CIA found no Saddam-Qaeda link
CIA found no Saddam-Qaeda link
There's no evidence Saddam Hussein had a relationship with al-Zarqawi and his al-Qaeda associates, according to a Senate report.

Washington: There's no evidence Saddam Hussein had a relationship with Abu Musab al-Zarqawi and his al-Qaeda associates, according to a Senate report on prewar intelligence on Iraq.

Democrats said the report undercuts President Bush's justification for going to war.

The declassified document being released on Friday by the Senate Intelligence Committee also explores the role that inaccurate information supplied by the anti-Saddam exile group the Iraqi National Congress had in the march to war.

The report comes at a time that Bush is emphasising the need to prevail in Iraq to win the war on terrorism while Democrats are seeking to make that policy an issue in the midterm elections.
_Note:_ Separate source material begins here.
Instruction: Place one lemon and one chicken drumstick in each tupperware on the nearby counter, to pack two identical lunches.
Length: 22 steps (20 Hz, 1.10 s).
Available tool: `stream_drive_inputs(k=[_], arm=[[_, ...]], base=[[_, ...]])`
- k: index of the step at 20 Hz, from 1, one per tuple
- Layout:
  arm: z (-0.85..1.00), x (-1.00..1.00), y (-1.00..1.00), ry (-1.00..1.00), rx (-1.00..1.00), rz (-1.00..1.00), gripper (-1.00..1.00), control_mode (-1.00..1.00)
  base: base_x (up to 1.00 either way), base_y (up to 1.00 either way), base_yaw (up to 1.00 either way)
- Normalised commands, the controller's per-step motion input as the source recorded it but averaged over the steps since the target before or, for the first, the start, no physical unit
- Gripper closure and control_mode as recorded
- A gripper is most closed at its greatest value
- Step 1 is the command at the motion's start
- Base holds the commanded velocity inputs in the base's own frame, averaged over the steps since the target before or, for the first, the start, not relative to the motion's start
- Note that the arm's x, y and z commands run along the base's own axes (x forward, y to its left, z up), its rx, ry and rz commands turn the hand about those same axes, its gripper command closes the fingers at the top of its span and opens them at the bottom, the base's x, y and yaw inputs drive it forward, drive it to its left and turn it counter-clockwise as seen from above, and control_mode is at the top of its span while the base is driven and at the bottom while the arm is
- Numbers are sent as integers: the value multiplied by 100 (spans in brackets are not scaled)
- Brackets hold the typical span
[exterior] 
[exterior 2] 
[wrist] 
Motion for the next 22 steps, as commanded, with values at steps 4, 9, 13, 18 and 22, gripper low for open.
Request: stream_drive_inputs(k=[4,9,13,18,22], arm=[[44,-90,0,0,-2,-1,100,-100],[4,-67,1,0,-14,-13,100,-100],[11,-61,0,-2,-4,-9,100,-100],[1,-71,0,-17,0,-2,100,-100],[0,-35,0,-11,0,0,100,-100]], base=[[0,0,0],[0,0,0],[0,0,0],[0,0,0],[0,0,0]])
It discloses for the first time an October 2005 CIA assessment that prior to the war Saddam's government "did not have a relationship, harbor, or turn a blind eye toward Zarqawi and his associates," according to excerpts of the 400-page report provided by Democrats.
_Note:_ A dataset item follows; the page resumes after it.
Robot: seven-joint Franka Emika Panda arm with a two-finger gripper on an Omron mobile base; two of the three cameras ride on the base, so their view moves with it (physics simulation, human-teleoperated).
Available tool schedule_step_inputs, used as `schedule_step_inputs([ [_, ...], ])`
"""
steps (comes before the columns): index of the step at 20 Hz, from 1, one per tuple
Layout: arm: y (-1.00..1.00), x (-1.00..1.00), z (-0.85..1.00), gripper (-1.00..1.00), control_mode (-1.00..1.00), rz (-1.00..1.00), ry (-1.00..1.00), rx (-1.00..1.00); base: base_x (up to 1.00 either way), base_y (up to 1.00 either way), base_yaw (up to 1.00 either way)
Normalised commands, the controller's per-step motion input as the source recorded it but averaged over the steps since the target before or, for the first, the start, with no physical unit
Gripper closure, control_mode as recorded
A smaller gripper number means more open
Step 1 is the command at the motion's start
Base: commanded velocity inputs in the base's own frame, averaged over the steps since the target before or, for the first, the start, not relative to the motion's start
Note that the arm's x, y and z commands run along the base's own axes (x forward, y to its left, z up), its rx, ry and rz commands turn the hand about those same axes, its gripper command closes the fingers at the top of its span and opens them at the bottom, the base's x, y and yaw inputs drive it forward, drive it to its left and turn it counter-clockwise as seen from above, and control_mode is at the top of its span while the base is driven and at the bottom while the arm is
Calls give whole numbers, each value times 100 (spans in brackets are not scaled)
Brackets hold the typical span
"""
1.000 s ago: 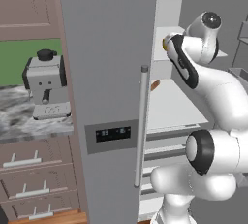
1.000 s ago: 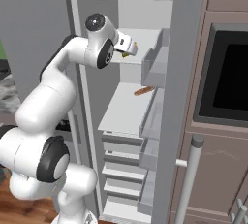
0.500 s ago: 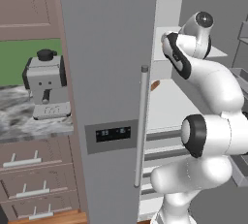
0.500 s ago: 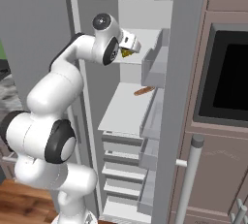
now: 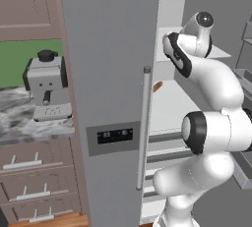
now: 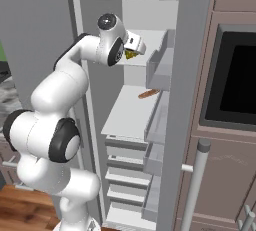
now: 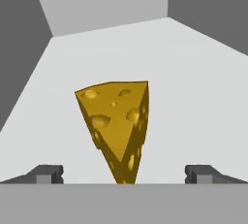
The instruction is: Pick the cheese from the fridge and the cheese grater from the cabinet and place them next to the salad bowl.
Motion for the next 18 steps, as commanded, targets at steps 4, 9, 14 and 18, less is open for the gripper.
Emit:
schedule_step_inputs([
  [4,0,18,-9,-100,-100,0,1,0,0,0,0],
  [9,0,19,-1,-100,-100,0,1,0,0,0,0],
  [14,0,11,-15,-100,-100,0,3,0,0,0,0],
  [18,0,9,-20,-100,-100,0,1,0,0,0,0],
])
Bush and other administration officials have said that the presence of Zarqawi in Iraq before the war was evidence of a connection between Saddam's government and al-Qaeda. Zarqawi was killed by a US airstrike in June this year.

White House press secretary Tony Snow played down the report as "nothing new."

"In 2002 and 2003, members of both parties got a good look at the intelligence we had and they came to the very same conclusions about what was going on," Snow said.

That was "one of the reasons you had overwhelming majorities in the US Senate and the House for taking action against Saddam Hussein," he said.

Democrats call report 'devastating'

Sen Carl Levin, D-Michigan, a member of the committee, said the long-awaited report was "a devastating indictment of the Bush-Cheney administration's unrelenting, misleading and deceptive attempts" to link Saddam to al-Qaeda.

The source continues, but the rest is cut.